# Source data
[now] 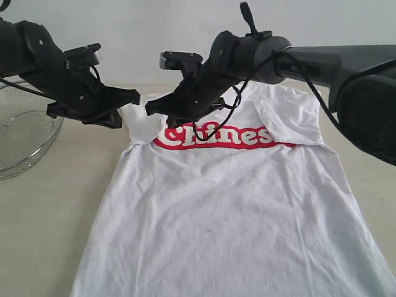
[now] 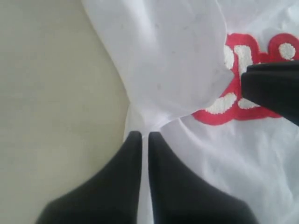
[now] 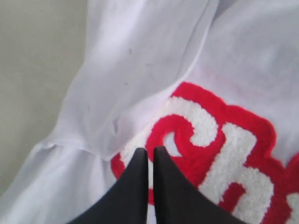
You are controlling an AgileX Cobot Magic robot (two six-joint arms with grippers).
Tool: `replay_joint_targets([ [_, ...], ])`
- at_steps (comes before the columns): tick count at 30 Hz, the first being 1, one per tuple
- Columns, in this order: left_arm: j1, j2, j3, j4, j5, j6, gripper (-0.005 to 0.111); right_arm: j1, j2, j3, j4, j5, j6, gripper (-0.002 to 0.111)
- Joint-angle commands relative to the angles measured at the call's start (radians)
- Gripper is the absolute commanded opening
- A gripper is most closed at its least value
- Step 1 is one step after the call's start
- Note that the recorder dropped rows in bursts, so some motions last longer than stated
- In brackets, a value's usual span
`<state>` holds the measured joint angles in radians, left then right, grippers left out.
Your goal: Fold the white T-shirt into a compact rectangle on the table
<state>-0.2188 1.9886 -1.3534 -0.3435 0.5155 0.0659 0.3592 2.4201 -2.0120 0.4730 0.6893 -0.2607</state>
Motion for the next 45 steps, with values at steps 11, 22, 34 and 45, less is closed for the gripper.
replay_joint_targets([
  [11, -0.002, 0.013, -0.019, -0.142, -0.033, 0.144, 0.005, -0.081, -0.134, 0.128, -0.091, 0.136, 0.057, 0.000],
  [22, -0.002, 0.212, -0.262, -0.244, 0.032, 0.250, 0.005, -0.118, -0.555, 0.728, -0.022, -0.118, -0.037, 0.000],
  [34, -0.021, 0.375, -0.479, -0.251, 0.096, 0.264, 0.005, -0.118, -0.856, 1.085, -0.007, -0.204, -0.062, 0.000],
  [45, -0.104, 0.411, -0.484, -0.242, 0.095, 0.264, 0.005, -0.118, -0.923, 1.092, -0.010, -0.223, -0.085, 0.000],
])
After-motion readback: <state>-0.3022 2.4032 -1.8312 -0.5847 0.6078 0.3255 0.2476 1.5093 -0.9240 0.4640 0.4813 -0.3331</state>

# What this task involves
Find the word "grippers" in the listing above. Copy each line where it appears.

# Response area
You are controlling an AgileX Cobot Magic robot (two six-joint arms with grippers).
`<state>` holds the measured joint angles in radians, left then right, grippers left out.

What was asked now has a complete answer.